One idea I had is to give StringBuffer both a jschar (TwoByte) and char (Latin1) buffer (and use mozilla::Maybe to ensure only one of them can be used without asserting). We start using the Latin1 one, and when we call a non-Latin1 method, we switch from Latin1 to TwoByte by copying everything to the TwoByte buffer.

We'd also have to rename appendInflated etc.

Luke, I was just curious if you had better ideas, before I spend a lot of time on it :)
Flags: needinfo?(luke)
Yeah, that makes sense.

I bet a bunch of places will call two-byte operations when they could call latin1 operations, so it'd probably be worth an audit to push everything toward latin1.  Also, I was thinking, although you could just add 'char' overloads for all the append operations, it would be better to give them all explicit names like appendLatin1/appendTwoByte.  That way, when someone isn't thinking and just appends a jschar, they don't add this big silent performance fault.
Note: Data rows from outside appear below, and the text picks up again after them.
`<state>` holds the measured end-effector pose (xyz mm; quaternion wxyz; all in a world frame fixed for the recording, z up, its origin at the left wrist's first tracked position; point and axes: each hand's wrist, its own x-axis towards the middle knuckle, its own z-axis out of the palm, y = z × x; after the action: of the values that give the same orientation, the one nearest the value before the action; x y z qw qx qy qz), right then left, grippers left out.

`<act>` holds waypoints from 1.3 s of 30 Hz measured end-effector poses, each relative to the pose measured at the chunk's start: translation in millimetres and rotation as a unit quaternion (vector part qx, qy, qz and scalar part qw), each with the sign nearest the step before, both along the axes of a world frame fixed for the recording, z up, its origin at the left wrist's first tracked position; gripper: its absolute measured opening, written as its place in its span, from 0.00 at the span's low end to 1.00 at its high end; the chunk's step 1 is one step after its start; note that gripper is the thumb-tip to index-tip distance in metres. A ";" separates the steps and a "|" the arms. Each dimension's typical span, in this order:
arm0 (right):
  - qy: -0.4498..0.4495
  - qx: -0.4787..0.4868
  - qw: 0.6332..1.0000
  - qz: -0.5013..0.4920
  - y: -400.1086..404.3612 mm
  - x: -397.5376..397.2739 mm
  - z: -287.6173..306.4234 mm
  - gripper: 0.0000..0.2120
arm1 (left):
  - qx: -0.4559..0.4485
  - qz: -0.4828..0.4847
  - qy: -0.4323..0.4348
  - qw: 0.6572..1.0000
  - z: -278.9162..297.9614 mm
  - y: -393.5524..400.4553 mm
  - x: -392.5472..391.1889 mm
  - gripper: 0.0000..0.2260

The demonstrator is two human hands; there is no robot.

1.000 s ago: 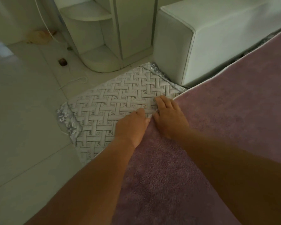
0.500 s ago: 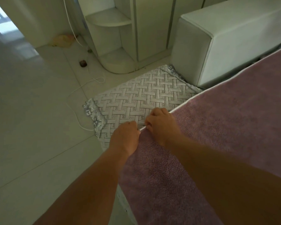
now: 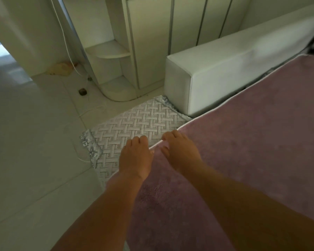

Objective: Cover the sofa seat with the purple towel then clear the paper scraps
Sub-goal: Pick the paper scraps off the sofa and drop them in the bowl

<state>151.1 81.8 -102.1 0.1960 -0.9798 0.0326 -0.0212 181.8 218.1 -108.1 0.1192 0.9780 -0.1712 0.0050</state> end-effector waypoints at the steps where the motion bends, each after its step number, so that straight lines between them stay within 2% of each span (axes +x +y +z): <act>1: 0.002 0.008 1.000 -0.005 -11.5 -9.0 13.9 0.12 | -0.010 -0.009 -0.006 1.000 11.4 -10.9 -8.3 0.11; 3: 0.000 0.012 1.000 -0.024 -37.4 -26.6 40.9 0.09 | -0.038 -0.021 -0.021 0.999 36.2 -35.8 -24.4 0.09; 6: -0.021 -0.012 0.998 -0.056 -85.0 -58.7 84.4 0.12 | -0.075 -0.032 -0.044 0.996 79.3 -83.1 -52.6 0.08; 11: -0.045 -0.015 0.995 -0.092 -166.6 -118.5 154.0 0.12 | -0.086 -0.059 -0.083 0.991 152.8 -174.0 -106.8 0.12; 15: -0.071 -0.003 0.990 -0.124 -229.6 -170.7 203.6 0.14 | -0.190 -0.019 0.017 0.981 205.2 -245.6 -155.1 0.05; 19: -0.075 0.040 0.977 -0.194 -296.5 -223.4 248.8 0.16 | -0.204 -0.025 0.055 0.977 249.2 -307.6 -194.1 0.03; 26: -0.115 0.113 0.927 -0.339 -390.1 -306.6 312.0 0.23 | -0.218 -0.098 0.062 0.969 321.2 -384.8 -248.1 0.03; 31: -0.161 0.109 0.892 -0.407 -420.0 -363.0 346.0 0.22 | -0.260 -0.184 0.062 0.946 367.3 -434.3 -290.2 0.08; 39: -0.223 0.108 0.839 -0.485 -447.5 -449.1 391.8 0.18 | -0.274 -0.310 0.084 0.907 410.2 -487.9 -361.3 0.06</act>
<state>-298.0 -365.7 289.7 0.2674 -0.7801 0.4609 -0.3279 -179.5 -269.8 302.1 0.3916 0.8012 -0.4474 -0.0677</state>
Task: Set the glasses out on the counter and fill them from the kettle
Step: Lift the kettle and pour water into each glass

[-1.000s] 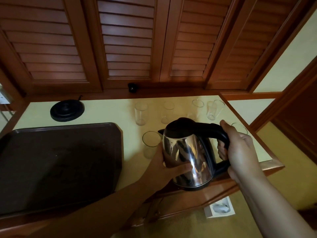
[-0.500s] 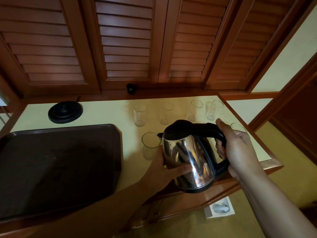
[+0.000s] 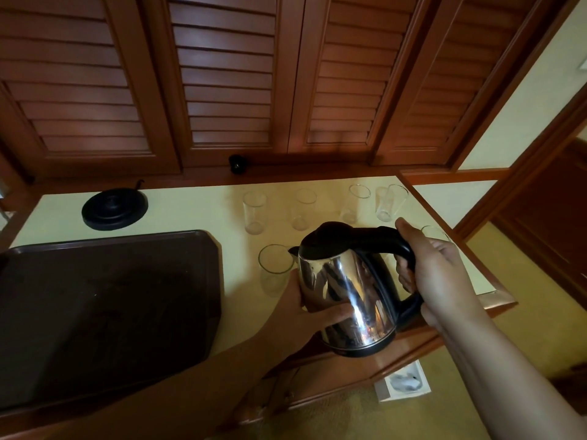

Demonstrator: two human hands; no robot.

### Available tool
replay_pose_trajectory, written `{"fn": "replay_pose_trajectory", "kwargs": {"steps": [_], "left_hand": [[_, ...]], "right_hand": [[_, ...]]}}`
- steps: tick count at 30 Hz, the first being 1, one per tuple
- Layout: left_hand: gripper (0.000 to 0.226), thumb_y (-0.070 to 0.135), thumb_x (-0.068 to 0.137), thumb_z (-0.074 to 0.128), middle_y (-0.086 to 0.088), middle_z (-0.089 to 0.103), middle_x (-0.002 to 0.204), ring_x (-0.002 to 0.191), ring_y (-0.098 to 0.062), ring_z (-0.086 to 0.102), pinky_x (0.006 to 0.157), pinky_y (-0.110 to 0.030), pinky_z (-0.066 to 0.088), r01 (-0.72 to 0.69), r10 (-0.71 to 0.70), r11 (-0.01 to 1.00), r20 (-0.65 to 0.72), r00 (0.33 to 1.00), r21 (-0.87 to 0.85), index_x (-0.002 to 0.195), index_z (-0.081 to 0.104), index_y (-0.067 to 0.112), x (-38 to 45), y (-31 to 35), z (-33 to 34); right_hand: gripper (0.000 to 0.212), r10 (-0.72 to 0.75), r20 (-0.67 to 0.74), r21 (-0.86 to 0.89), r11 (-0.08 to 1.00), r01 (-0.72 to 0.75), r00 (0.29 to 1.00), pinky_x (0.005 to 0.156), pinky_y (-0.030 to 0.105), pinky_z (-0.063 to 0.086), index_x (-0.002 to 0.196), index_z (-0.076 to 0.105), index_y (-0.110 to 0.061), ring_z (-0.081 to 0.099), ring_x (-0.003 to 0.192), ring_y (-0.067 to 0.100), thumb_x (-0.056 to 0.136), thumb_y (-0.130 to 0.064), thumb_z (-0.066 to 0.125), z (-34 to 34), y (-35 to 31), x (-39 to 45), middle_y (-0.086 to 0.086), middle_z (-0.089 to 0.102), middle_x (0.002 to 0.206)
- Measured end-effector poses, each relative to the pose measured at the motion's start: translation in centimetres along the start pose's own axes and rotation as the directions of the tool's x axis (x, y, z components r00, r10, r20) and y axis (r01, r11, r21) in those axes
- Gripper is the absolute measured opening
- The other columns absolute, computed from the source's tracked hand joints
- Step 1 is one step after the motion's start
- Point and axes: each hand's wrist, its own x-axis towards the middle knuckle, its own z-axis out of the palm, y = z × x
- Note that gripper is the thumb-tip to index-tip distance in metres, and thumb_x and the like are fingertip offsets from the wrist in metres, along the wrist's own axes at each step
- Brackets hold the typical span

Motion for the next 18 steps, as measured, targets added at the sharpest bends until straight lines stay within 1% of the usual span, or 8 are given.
{"fn": "replay_pose_trajectory", "kwargs": {"steps": [2, 4, 5, 8, 10, 15, 18], "left_hand": [[0.092, 0.036, 0.07, 0.097, -0.003, 0.065, 0.149, 0.138, -0.022, 0.064, 0.112, -0.055, 0.055, 0.0, 0.0, 1.0, 0.006, 1.0, -0.003, 0.147, 0.049, 0.023, -0.03, -0.07, 0.02], [0.088, 0.032, 0.071, 0.095, -0.002, 0.066, 0.147, 0.136, -0.022, 0.065, 0.11, -0.048, 0.058, -0.006, 0.006, 1.0, 0.011, 1.0, -0.006, 0.146, 0.049, 0.022, -0.11, -0.09, 0.1], [0.088, 0.031, 0.072, 0.094, -0.002, 0.067, 0.147, 0.136, -0.022, 0.065, 0.11, -0.048, 0.058, -0.006, 0.006, 1.0, 0.012, 1.0, -0.008, 0.146, 0.049, 0.022, -0.15, -0.08, 0.14], [0.09, 0.028, 0.074, 0.095, -0.003, 0.064, 0.15, 0.139, -0.024, 0.063, 0.114, -0.057, 0.054, -0.008, 0.009, 1.0, 0.016, 1.0, -0.014, 0.15, 0.047, 0.022, -0.21, -0.21, 0.19], [0.089, 0.028, 0.073, 0.095, -0.002, 0.065, 0.149, 0.139, -0.024, 0.063, 0.114, -0.059, 0.053, -0.004, 0.004, 1.0, 0.011, 1.0, -0.009, 0.149, 0.047, 0.023, -0.26, -0.21, 0.27], [0.089, 0.028, 0.072, 0.095, -0.001, 0.066, 0.149, 0.138, -0.022, 0.064, 0.114, -0.059, 0.052, -0.005, 0.005, 1.0, -0.002, 1.0, -0.019, 0.148, 0.048, 0.024, -0.37, -0.19, 0.41], [0.088, 0.028, 0.073, 0.094, -0.003, 0.067, 0.147, 0.136, -0.023, 0.065, 0.113, -0.059, 0.053, -0.006, 0.006, 1.0, 0.007, 1.0, -0.023, 0.148, 0.048, 0.021, -0.36, -0.08, 0.44]], "right_hand": [[0.056, -0.001, 0.002, -0.002, 1.0, 0.001, 1.0, 0.043, 0.017, 0.036, 0.056, 0.052, -0.007, 0.035, 0.037, 0.011, 0.102, -0.037, 0.06, -0.03, -0.08, -0.08, -0.001, 0.041, 0.041], [0.055, 0.005, 0.005, -0.002, 1.0, -0.005, 1.0, 0.043, 0.016, 0.037, 0.056, 0.052, -0.007, 0.035, 0.036, 0.011, 0.102, -0.037, 0.06, -0.06, -0.1, -0.15, -0.001, 0.042, 0.041], [0.056, 0.006, 0.005, -0.004, 1.0, -0.005, 1.0, 0.043, 0.016, 0.037, 0.057, 0.052, -0.007, 0.036, 0.036, 0.011, 0.102, -0.037, 0.06, -0.08, -0.08, -0.19, 0.0, 0.042, 0.041], [0.056, 0.01, 0.005, -0.014, 1.0, -0.01, 1.0, 0.044, 0.016, 0.037, 0.057, 0.052, -0.006, 0.036, 0.037, 0.011, 0.102, -0.038, 0.061, -0.13, -0.03, -0.21, 0.0, 0.042, 0.042], [0.056, 0.013, 0.002, -0.02, 1.0, -0.013, 1.0, 0.044, 0.017, 0.037, 0.057, 0.053, -0.006, 0.037, 0.037, 0.012, 0.102, -0.038, 0.061, -0.14, -0.07, -0.21, 0.001, 0.042, 0.042], [0.056, 0.001, 0.01, -0.041, 0.999, -0.001, 1.0, 0.044, 0.017, 0.037, 0.059, 0.053, -0.004, 0.036, 0.037, 0.013, 0.103, -0.038, 0.06, -0.16, -0.34, -0.26, 0.002, 0.042, 0.042], [0.056, 0.015, 0.011, -0.037, 0.999, -0.014, 1.0, 0.044, 0.017, 0.036, 0.056, 0.053, -0.008, 0.037, 0.037, 0.011, 0.102, -0.039, 0.06, -0.19, -0.45, -0.27, 0.001, 0.042, 0.043]]}}
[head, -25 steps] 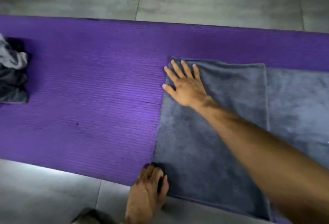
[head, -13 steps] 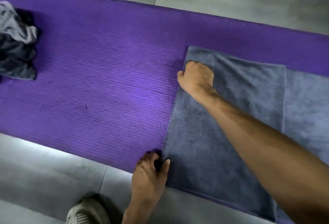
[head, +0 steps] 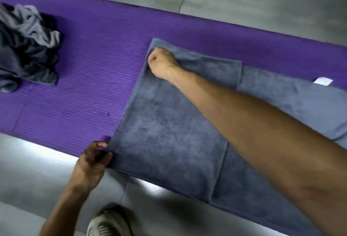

One question is whether all the appendTwoByte operations should attempt, if the underlying buffer is latin1, to test whether the given jschars could actually be deflated to latin1.  It kinda makes sense since we are iterating over the chars anyhow.  It really depends on how StringBuffer is used.
Flags: needinfo?(luke)
Attached patch Part 1 - append methods (obsolete) — Splinter Review
Initially I also renamed the append methods that take "char" and "const char *" to appendLatin1, but the patch was much bigger (~72K), because almost all append calls are for const char*.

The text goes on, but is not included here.